Sie hat ihn zwar gewählt, aber sie unterstützt ihn nicht mehr. Die Amerikaner müssen sich wieder für diesen Präsidenten engagieren. Er ist immer noch unsere beste Chance, um aus dieser Krise herauszukommen. Stellen Sie sich vor, der Dummkopf von früher wäre immer noch an der Macht. Der hat dieses Schlamassel ja mit angerichtet. Seine Regierung deregulierte die Finanzmärkte und ließ die Banken treiben, was sie wollen.

Woher kommt die Vorliebe der Amerikaner für republikanische Regierungen?

Die Geschichte hat gezeigt, dass die Politiker der Rechten die Menschen leichter überzeugen konnten.
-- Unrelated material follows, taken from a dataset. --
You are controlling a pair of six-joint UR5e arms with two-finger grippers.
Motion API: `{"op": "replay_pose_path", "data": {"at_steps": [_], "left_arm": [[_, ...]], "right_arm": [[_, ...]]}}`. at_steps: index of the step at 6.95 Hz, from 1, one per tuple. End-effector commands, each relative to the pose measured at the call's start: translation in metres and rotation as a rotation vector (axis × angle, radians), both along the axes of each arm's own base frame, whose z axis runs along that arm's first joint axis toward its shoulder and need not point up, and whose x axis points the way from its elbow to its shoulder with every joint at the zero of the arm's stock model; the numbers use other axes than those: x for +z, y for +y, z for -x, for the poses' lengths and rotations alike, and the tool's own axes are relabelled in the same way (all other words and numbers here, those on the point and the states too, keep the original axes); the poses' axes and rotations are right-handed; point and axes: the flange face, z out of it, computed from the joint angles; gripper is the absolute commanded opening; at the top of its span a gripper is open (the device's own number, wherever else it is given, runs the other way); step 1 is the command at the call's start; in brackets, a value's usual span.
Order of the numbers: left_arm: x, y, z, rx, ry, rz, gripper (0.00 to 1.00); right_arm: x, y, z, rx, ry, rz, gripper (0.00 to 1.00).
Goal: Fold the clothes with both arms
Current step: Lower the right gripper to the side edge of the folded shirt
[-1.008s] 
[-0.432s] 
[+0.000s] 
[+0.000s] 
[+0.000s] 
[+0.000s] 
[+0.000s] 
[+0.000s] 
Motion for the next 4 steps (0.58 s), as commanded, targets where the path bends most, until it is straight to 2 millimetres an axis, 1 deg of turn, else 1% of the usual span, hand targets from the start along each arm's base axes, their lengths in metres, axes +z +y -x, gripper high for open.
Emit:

Denn diese Leute appellieren an ganz bestimmte Instinkte: „Ich bin dein Führer, ich kümmere mich um dich. Wenn es dir schlecht geht, ist das nicht deine Schuld, sondern die der anderen.“ Das funktioniert – übrigens nicht nur in Amerika. Als Ronald Reagan kam, liebten die Leute diese Botschaft: „Ihr seid okay. Amerika ist großartig, zur Hölle mit dem Rest der Welt.“

Dann müssten Sie mit Ihren Filmen auf verlorenem Posten kämpfen. Mit „Fahrenheit 9/11“ gelang es Ihnen ja auch nicht, die Wiederwahl von George W. Bush zu verhindern.

Kurzfristig hatte der Film keine Wirkung, das gebe ich zu. Aber langfristig durchaus. Ich war der erste, der es wagte, eine Salve auf die Bush-Regierung abzufeuern, was mir viele Schmähungen eingetragen hat. Aber ich habe andere Leute ermuntert, über Bush zu schreiben und Filme zu machen.

Und zwei, drei Jahre später unterstützte ihn die Mehrheit der Amerikaner nicht mehr. Bei meinem Film über das US-Gesundheitswesen, „Sicko“ vor zwei Jahren war es ähnlich. Jetzt führen wir eine nationale Debatte über eine allgemeine Krankenversicherung, die es damals nicht gab. Und mal sehen, was mit diesem Film passiert. Kapitalismus ist bei uns eine heilige Kuh – bislang hat niemand es gewagt, sie zu schlachten.

Man sagt Ihnen allerdings auch nach, dass Sie die Fakten für Ihre Zwecke ein wenig zurechtbiegen.

Dreimal dürfen Sie raten, wer dieses Gerücht in die Welt setzt. Ich bin eine Gefahr für Politiker und Konzerne, weil ich linke Politik massentauglich mache. Deshalb gibt man viel Geld dafür aus, mich zu diskreditieren. Wendell Potter, ein ehemaliger Top-Manager des großen Krankenversicherers Cigna, bestätigte in einer großen US-Talkshow, dass es eine solche Schmutzkampagne gegen mich und meinen Film gab. Aber gerade weil man mich so genau unter die Lupe nimmt, behaupte ich nichts in meinen Filmen, was nicht mindestens von drei Quellen bestätigt wurde.